How Zyxel streamlined global GDPR deletion requests with GDPR Compliance

With over 20 years in the networking and security industry, Zyxel has relied on Zendesk for nearly a decade to support its global customer base. When GDPR regulations required stricter data handling, they turned to the GDPR Compliance app to manage user and ticket deletions. Today, the app is fully integrated into their automated workflows, helping them handle up to 20 requests a day, stay compliant across regions, and maintain a tidy Zendesk environment.

Could you please introduce yourself and your company, as well as your role at the company?

I’m Tobias. We work in the networking industry, specifically in security products and Wi-Fi. And the company has existed for over 20 years, it’s called Zyxel. My role is mainly a Zendesk admin, but I previously worked as a 10-year Zendesk agent. So I know both sides of the story, and yeah, that’s my daily job right now.

What was the biggest challenge you were facing before using our GDPR Compliance app for Zendesk?

The biggest challenge was first to even find something that could do GDPR deletion jobs and get a picture of what should be anonymized or deleted within the system. So we had Zendesk for seven or eight years, and we never did any cleanup.

And when it comes to reviewing our data at some point and to the sanctions for Russian business, then we were more focused on the data and what kind of things we need to delete or anonymize.

How did you come across GDPR Compliance in Zendesk?

We went through the Zendesk app marketplace, which we usually do first when looking for an app, and just entered the keyword ‘GDPR’. We found a few apps. Usually, I check the ratings of apps before installing because there are a lot of scam things on the marketplace, to be honest. And when a GUI looks somehow fancy and good, I will migrate it.

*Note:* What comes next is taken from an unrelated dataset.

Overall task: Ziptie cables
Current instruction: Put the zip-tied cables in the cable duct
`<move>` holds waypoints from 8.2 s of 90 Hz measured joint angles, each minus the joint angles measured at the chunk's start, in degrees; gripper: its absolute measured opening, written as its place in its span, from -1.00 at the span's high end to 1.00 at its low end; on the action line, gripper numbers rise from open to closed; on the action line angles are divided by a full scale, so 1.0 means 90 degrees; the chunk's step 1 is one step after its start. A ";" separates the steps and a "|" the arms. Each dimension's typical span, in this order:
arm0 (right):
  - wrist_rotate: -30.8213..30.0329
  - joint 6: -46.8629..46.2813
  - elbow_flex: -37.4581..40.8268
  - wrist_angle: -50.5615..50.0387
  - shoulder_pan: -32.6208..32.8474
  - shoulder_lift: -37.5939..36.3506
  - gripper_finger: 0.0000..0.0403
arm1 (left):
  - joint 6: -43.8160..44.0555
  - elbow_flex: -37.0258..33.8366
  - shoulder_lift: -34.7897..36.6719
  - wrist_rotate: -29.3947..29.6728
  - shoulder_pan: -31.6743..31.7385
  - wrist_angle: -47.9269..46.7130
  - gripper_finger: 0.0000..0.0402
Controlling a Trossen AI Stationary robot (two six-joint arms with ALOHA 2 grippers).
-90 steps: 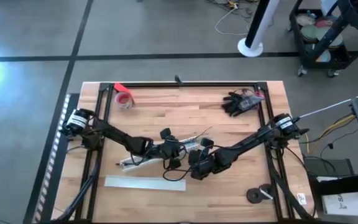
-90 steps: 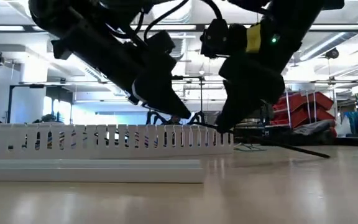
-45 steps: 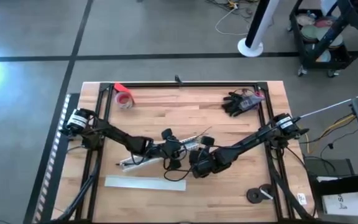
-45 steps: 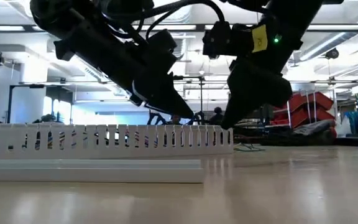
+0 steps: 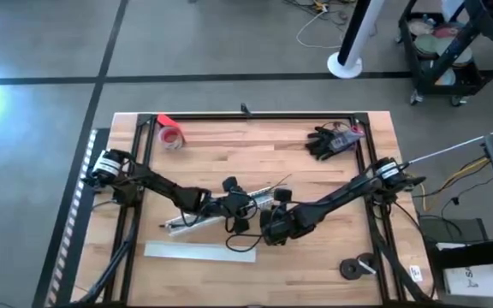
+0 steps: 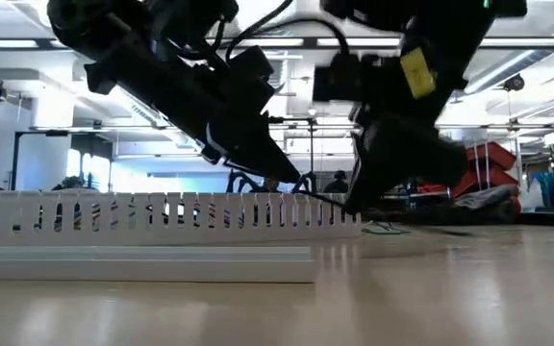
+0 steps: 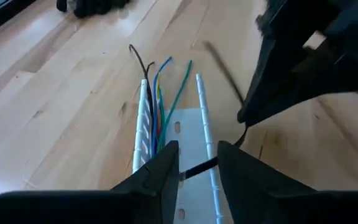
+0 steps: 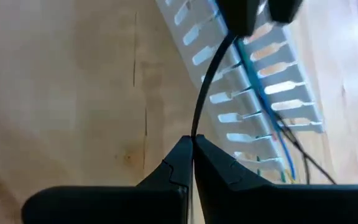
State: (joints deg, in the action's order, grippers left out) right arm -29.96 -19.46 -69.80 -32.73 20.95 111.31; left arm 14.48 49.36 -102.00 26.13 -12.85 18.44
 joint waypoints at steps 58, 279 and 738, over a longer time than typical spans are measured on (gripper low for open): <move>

And if I have a feeling that nothing is matching, then we usually try to develop our own apps. Meanwhile, the app builder is released by Zendesk, which can do some easy jobs at least. However, the GDPR is a complex topic. You need a database, you need whatever to achieve this. So we decided on this app.

Was there anything else that made you choose our application over others?

I think we installed two apps or maybe three apps. I forgot it’s been a long time, two or three years already. And we saw which was easy to set up and which worked as a kind of out-of-the-box experience for this job at the beginning.

We’re also always looking for instance price apps. So, not per agent, because we have a lot of licenses where people are not working with Zendesk, just using it for monitoring, or from different web stores, and the team has never touched GDPR-related things. So, we usually check this as a criterion, for instance, the app price for us.

How was your onboarding experience? Maybe there were some challenges?

The manual experience was fine. When we had a GDPR process to follow, we knew we could enter an email address or search for a user in the list and anonymize the user using the default criteria. So the beginning and the start were no problem.

But we are acting in a worldwide company, and I’m responsible for the EMEA region and partially the US region. This means that we receive 10 to 20 GDPR requests per day from time to time. So, the manual searching was out at some point.

And then it comes into the list of fuses or generated automations. And here, we had previously experienced some hiccups that we were not quite sure how to automate the process so that the right deletion user would be part of a list.

And sometimes automation would get stuck, and I wouldn’t receive a reminder that it was stuck. I think that was some bug we raised before, which has meanwhile been fixed. However, the app and its design are working.

The main challenge was for us to process how we combine our data to ensure GDPR compliance for Zendesk. Meanwhile, we receive incoming ticket requests with a static ticket Title, which is the email address. We then grab these tickets with specific text and add them to a list of GDPR Compliance. Then, based on this automation and trigger, we put it into the GDPR Compliance app and delete it once a day. So that’s a good working workflow for us.

How would you describe your experience with the application?

From a configuration point of view, we did most things on our own. So, I was only in touch with support if something was not loading or not working, or if we saw unexpected error messages in the app. I think I was in touch with support five, six, or seven times.

Meanwhile, we are on track, with well-established processes for GDPR request deletion and organization deletion.

Would you recommend our GDPR Compliance app to others?

Yes, absolutely. I’ve already done it before. We are co-working on custom app development with a lot of different Zendesk customers, and whenever the question arises regarding GDPR, that’s the app I recommend. Because it’s working, it’s good, and it’s stable.

It’s also not too expensive, which is a way forward. Typically, if an app has a good price, we keep it. If an app becomes too expensive over time, we develop a custom app.